The Method Of Moments In Time Domain (MOMTD) And Its Applications To Radiation And Scattering Problem

The aim of this thesis is to apply the method of moments in time domain(MOMTD)and the hybrid method that efficiently combines MOMTD and the finite difference time domain(FDTD)simulating the electromagnetic radiating and scattering of complex objects. The main works of author are as follows: a)Based on the method of moments(MOM), considering that the total tangential electric field is zero on the metal wire surface, we can educe the electric fields integral equation of an arbitrarily shape thin wire antennas, and get the iterative formula for the surface current of antennas. Its applications to radiation and scattering problems are very good, and it possesses the preferable stability and accuracy. b)In order to improve the late-time oscillations of using march on in time(MOT) technique in calculating the electric fields integral equation, the implicit MOT and explicit MOT arithmetic is investigated. These two approaches both possess the preferable stability and accuracy. In particular, the time-domain electric integral equation of second-order time differential coefficient is calculated by an explicit MOT solution. The vector potential terms are approximated with the center of the edge. The scalar potential terms are approximated with the centroid of the triangular patch.
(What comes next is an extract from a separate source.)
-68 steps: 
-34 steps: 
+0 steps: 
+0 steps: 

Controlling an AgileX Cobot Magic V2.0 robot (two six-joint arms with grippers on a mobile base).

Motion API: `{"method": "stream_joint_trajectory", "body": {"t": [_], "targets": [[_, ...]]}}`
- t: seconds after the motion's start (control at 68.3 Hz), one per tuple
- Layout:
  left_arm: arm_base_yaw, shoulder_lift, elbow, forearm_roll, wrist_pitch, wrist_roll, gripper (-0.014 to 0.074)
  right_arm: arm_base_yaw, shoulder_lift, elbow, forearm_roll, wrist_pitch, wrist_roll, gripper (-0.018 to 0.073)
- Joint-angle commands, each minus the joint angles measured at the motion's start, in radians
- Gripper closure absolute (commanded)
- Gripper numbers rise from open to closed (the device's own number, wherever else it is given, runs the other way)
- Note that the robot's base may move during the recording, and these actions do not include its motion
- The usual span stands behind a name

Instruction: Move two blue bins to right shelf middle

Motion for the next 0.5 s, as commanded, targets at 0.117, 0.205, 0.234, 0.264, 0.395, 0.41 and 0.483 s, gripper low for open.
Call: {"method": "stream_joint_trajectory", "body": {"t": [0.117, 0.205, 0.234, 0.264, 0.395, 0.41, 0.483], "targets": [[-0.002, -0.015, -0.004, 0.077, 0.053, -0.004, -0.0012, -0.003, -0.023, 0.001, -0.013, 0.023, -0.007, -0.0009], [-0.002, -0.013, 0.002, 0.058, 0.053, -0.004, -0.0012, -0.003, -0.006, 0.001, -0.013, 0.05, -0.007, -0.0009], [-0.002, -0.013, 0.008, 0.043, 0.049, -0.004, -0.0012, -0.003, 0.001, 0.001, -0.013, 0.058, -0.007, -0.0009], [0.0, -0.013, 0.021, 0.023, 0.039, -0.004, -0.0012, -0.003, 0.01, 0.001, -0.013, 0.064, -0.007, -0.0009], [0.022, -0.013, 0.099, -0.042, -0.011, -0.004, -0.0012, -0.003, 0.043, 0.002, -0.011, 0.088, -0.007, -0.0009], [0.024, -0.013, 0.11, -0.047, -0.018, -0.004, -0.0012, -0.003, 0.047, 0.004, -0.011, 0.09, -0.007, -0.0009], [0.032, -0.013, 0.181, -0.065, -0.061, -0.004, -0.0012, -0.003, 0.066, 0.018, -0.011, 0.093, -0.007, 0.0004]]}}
Then five step and three step averaging techniques are adopted, which can improve the convergence and stability of the TDIE method efficiently. c)Due to the complexity of practical electromagnetic problems, the single numerical and analytical method has not been able to satisfy its demand. Therefore the hybrid methods, which combine the desirable features of two or more different techniques, have become a developmental trend. In order to have a perfect matching with FDTD, achieving an iterative explicit, the hybrid method that efficiently combines FDTD and MOMTD is investigated comprehensively. The hybrid method is applicable to complex geometries comprising arbitrary thin-wire and inhomogeneous dielectric structures. It employs the equivalence theorem to separate the original problem into two subproblems: 1) the region containing the wires, which is analyzed by using the MOMTD, and 2) the dielectric zone that is modeled with the FDTD.